The first thing I realized was that before it went live, my e-book would need a cover and using an artist or specialized e-book cover creator could be expensive, so I took a few photographs and then used my trusty Adobe Photoshop Elements to create a cover. My first book, Gavin’s Music, was the story of a young musician (pianist) working and playing his way through the world of the sixties British nightclub scene, which was based on my own experience. I have my own piano, so I took a photograph of the keyboard and as a background, a photograph of a musical score and layered one on top of the other. It took me quite a while tweaking the cover and showing it to writing friends before deciding on the finished article, but the finished cover can be seen here.
Before I went ahead with my first upload, I procrastinated a lot. This is something that did not occur when I used to send off my hard copies, possibly something to do with the fact that KDP was going to publish my book for all the world to see right now! Wow!
I also heard that getting the right format for the Kindle which is .mobi file, could be more than a little tricky. However, when I finally disciplined myself and got around to it, I found the whole process easy because I cheated… I purchased a software program specifically created for the task that really took the stress out of converting from my word processor to a .mobi file called The UEC (Ultimate E-book Creator).

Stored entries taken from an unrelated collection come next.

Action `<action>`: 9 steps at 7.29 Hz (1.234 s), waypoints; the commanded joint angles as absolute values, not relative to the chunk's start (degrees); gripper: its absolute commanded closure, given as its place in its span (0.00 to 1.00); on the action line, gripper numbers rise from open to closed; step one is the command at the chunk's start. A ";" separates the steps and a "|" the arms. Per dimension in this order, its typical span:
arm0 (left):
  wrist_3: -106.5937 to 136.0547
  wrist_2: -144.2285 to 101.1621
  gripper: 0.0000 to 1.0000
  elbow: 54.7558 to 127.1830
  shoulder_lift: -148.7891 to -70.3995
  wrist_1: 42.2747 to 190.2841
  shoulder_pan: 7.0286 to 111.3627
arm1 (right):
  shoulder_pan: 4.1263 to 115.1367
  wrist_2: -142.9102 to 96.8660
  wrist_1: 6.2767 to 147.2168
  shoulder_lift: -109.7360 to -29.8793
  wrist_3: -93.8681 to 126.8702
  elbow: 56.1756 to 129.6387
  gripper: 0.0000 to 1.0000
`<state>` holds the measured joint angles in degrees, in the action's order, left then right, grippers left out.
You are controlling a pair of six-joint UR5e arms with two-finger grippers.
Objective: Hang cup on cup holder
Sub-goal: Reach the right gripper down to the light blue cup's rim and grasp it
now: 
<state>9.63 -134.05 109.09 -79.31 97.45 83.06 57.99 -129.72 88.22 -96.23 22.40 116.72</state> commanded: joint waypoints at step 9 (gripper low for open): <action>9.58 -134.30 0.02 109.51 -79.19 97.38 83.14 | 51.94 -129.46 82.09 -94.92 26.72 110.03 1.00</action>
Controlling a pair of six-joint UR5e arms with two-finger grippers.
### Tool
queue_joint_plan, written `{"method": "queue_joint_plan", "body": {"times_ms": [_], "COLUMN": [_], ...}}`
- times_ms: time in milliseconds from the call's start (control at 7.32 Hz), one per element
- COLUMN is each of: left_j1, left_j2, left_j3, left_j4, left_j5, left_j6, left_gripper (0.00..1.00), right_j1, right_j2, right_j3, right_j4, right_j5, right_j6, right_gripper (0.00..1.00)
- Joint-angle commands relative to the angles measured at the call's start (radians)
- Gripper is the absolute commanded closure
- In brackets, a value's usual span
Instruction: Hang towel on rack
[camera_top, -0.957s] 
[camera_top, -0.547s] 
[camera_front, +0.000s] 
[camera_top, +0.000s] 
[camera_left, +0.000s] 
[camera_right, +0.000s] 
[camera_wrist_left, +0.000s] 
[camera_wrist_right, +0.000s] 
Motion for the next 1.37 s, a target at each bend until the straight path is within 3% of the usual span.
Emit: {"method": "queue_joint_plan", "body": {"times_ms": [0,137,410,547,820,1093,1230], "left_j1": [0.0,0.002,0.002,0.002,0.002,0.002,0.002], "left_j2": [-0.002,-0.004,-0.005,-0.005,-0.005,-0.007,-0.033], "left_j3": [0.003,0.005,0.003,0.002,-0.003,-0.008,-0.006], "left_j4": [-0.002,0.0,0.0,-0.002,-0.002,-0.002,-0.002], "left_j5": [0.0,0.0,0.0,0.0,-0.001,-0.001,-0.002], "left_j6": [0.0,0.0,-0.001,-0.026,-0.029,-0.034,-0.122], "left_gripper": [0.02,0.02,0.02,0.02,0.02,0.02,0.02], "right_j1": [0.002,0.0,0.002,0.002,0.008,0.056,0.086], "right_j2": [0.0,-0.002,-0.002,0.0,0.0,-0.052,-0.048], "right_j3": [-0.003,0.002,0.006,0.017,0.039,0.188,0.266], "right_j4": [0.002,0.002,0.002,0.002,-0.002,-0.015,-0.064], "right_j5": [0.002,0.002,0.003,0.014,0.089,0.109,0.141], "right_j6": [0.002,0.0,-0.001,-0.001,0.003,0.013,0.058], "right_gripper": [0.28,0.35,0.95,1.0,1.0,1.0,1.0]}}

This piece of software certainly didn’t disappoint and the format of my books proved to be excellent as I could create them as they would appear on a Kindle on my computer before uploading to Amazon.
What I Did
I copied and pasted my book chapter by chapter from my word processor files into the UEC software and then attached my Kindle to my computer and loaded the finished book onto it. There was something wrong though. The spaces between paragraphs looked huge on the smaller screen, so I decided to get rid of the double spacing between paragraphs and opt for indented paragraphing instead. Perfect!
For current price of $67, the UEC software, in my opinion, was worth every penny. It is available here and a full video demo of the product is available on their home page explaining how it all works in greater detail.
You can upload as a Word document or an html file, but I have heard that often times it can all go terribly wrong… the formatting can change in the conversion process. How true that is I do not know, because coward that I am, I never even ventured to try! But let me explain.
I consider myself fairly savvy at html and most other computer tasks, having written my own websites using html code, but I had a lot of “what ifs” regarding the technical side of presenting a whole novel, and what ran through my nagging mind was that I would risk embarrassment if the format of my book looked a mess to the first people who read it.
But through the process, I later discovered that whatever method you use you will get the opportunity to preview your e-book exactly how it would appear on a Kindle whilst still in draft mode on Amazon, and it will stay in draft mode until you select and click “Publish”. Amazon then does a spell check, and does seem to be able to detect names and nicknames and other obvious non-dictionary words and ignore them. I had practically proof-read my novel to death but Amazon found just one typing error. I quickly changed that, resaved my UEC .mobi file and uploaded it again within minutes. Another spell check and it registered zero spelling mistakes.
So my book is up on Amazon and now people need to know it is there. I need to promote it. So far I have tweeted, and also posted to my Facebook account. There has been some downloads and interest in the book from friends and I’ve had one review on Amazon. I have also started a blog on blogger.com and have done some Google searches on novel e-book promotion. But this is early days and I hope to come back sometime in the future with a post telling all about my great success.. Well, one has to stay positive!